2005 ezgo txt 36v shuttle.
cart is no-go.
solenoid no click.
resistor burning hot with cart off (even without neg terminal of batt pack connected).
old f&r switch was burning up, wires getting very hot and melting into switch.
i upgraded to heavy duty f&r which held for awhile but that eventually melted too.
batteries were way old, and not holding charge.
i installed new batteries.
my wife drove it for two miles, smelled electrical burning (which was a familiar smell from wires melting into f&r switch). she made it home, but then heard a "pop" from the battery compartment and the cart died.
i then installed all new cables, and new heavy-duty f&r switch.
fyi, i upgraded cables from 6-gauge to 4-gauge, including the runs from the f&r switch to motor, etc.
ran it around the block a few times. worked great! more torque and speed, cables cool to touch, f&r switch not melting.
backed it down driveway to park it and, without any noises/etc, it just died. no fwd or reverse.
with f&r switch in reverse, i got the beeping but only intermittently.

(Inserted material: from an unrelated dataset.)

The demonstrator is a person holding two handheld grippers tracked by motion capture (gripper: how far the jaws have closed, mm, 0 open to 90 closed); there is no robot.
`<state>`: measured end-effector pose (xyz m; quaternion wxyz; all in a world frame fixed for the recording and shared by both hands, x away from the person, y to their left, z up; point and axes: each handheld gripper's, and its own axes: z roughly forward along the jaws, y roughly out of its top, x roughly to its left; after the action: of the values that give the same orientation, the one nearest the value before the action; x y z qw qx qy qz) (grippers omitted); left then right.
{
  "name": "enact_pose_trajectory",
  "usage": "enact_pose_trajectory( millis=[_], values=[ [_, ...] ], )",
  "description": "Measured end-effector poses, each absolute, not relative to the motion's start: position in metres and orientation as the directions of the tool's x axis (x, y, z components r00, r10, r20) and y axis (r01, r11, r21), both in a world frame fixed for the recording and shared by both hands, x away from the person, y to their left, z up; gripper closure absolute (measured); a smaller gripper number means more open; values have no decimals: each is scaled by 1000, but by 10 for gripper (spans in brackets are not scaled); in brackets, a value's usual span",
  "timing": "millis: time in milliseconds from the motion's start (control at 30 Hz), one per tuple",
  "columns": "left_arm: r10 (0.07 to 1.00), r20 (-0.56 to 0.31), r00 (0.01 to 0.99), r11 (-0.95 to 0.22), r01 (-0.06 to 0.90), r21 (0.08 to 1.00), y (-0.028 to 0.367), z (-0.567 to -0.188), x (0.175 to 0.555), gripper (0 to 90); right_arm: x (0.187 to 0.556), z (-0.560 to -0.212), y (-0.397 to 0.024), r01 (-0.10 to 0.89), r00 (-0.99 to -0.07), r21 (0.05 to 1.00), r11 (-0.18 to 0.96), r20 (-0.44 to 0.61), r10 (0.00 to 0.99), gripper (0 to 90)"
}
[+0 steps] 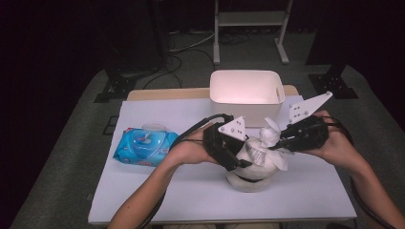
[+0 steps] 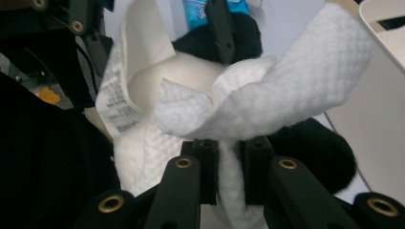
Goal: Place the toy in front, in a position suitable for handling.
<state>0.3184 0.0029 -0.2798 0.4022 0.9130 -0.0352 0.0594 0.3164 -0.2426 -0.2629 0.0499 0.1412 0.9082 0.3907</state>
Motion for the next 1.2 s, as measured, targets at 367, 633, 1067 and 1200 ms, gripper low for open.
enact_pose_trajectory(
  millis=[367, 633, 1067, 1200],
  values=[
    [-26, 122, 992, -675, -107, 730, 0, -283, 319, 237, 309, -253, -211, 146, -976, 707, 692, -13, 219, 795],
    [-23, 122, 992, -659, -107, 744, 1, -279, 317, 218, 313, -261, -230, 196, -967, 709, 678, 24, 255, 793],
    [-5, 111, 994, -600, -92, 795, 16, -277, 315, 213, 315, -269, -251, 244, -953, 718, 652, 51, 300, 792],
    [4, 111, 994, -602, -86, 794, 22, -276, 315, 211, 316, -269, -252, 249, -950, 713, 655, 47, 310, 792]
  ],
)
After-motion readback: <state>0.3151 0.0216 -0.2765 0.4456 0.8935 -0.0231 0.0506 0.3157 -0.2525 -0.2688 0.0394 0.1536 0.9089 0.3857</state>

pushed it into the garage.
upon closer inspection, resistor between large poles on solenoid was burning hot.
troubleshooting online indicated solenoid may be bad.

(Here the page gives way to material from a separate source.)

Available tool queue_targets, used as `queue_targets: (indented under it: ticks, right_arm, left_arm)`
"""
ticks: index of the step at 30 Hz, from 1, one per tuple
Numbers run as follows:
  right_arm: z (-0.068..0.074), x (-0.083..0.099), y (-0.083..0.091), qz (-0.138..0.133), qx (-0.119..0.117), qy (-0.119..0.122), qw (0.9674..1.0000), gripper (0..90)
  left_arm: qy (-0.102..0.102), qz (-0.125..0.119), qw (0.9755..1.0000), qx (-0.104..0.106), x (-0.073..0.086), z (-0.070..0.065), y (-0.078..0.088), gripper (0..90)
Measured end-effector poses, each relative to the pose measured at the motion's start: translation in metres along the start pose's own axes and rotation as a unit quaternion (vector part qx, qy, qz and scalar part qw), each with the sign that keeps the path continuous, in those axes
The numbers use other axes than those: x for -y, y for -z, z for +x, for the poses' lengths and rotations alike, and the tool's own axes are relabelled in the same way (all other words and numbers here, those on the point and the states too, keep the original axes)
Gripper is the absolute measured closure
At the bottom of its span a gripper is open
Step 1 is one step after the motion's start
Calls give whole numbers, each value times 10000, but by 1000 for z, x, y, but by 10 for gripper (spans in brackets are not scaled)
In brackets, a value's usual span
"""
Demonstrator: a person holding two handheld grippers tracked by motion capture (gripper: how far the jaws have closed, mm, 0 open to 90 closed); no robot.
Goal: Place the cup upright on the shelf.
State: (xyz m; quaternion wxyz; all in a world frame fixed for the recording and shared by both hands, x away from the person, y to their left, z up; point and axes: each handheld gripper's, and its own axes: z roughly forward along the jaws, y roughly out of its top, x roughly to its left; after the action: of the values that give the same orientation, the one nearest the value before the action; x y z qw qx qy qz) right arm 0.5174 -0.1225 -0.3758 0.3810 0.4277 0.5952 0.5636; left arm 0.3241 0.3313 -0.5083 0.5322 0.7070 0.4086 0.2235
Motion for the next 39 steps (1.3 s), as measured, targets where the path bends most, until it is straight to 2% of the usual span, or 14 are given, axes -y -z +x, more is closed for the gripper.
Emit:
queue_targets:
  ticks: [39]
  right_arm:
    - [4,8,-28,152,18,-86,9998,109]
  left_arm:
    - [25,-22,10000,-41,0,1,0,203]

i replaced solenoid, but no change. still no go, resistor still burning hot when batteries connected.
thought it could be reed switch, but that is already bypassed.

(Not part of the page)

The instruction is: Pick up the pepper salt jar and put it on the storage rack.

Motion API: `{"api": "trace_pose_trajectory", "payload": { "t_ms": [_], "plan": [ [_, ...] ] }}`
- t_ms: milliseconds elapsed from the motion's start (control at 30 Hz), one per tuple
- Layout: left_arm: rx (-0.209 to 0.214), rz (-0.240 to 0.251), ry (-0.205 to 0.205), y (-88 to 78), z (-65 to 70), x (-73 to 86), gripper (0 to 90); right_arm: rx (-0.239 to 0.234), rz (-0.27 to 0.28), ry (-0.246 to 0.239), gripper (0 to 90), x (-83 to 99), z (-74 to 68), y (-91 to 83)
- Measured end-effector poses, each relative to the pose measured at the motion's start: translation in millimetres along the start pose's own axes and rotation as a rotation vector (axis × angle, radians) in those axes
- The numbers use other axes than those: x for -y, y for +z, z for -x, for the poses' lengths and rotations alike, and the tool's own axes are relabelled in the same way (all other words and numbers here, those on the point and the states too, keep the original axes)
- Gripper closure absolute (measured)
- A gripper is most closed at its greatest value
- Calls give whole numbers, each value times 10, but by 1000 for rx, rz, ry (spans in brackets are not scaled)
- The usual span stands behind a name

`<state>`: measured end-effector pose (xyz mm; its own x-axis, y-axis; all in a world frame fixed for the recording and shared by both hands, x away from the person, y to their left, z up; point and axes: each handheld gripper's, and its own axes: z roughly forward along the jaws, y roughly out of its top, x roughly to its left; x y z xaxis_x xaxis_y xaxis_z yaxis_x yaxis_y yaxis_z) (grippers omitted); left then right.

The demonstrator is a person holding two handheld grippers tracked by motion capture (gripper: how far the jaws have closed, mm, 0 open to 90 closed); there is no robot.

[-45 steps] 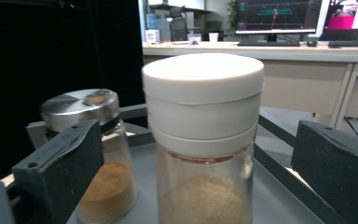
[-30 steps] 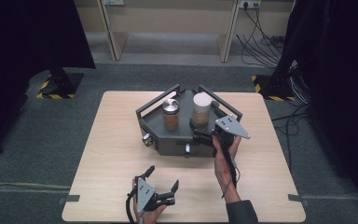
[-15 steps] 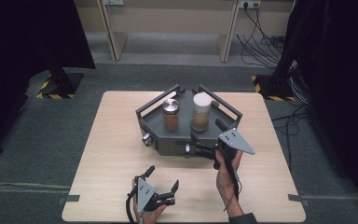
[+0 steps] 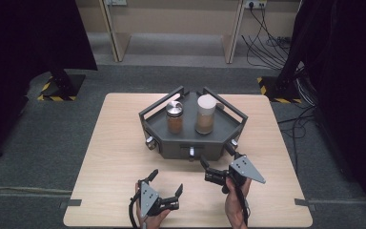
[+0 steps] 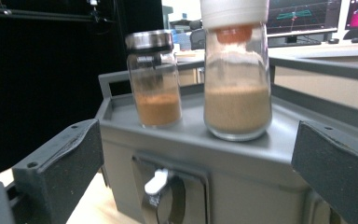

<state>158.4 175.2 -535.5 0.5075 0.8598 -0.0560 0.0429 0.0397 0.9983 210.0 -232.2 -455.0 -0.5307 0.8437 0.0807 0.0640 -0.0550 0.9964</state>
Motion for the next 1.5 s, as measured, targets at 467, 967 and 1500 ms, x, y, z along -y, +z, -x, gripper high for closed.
{"api": "trace_pose_trajectory", "payload": {
  "t_ms": [467, 967, 1500],
  "plan": [
    [0, 2, -12, -2, -10, 3, 3, -22, -50, -65, 22, 337, -74, -224],
    [2, -2, -13, 0, -18, -4, 3, -46, -91, -52, 22, 522, -111, -309],
    [3, -4, -15, 3, -21, -8, 3, -45, -78, -74, 21, 628, -161, -393]
  ]
}}
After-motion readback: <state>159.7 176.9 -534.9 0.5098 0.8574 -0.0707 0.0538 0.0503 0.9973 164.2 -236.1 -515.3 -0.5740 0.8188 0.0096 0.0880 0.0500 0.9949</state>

no signs of chaffing or breaks in any wiring.
pulled up floor mat (using knife and beer), opened the control box for accelerator. all wiring good, connected properly, micro-switch opening/closing as it should.
next step...gulp...speed controller?!
(alltrax 400amp ITS, series)
connect batteries, turn on key, depress accelerator, led blinks 6 times. alltrax online info states it's an undervoltage alarm.
checked batteries - holding a 38v charge.
alltrax says check voltage between B+ to B- on controller. should be within ~5v of pack voltage.
ah-ha! it reads only 12.7v.
however....alltrax says this indicates bad solenoid...which is brand new.

so i've come full circle and don't know what to do other than replace the controller - not sure if there's anything else i can test/check/etc. would love any advice you guys might have! thanks in advance!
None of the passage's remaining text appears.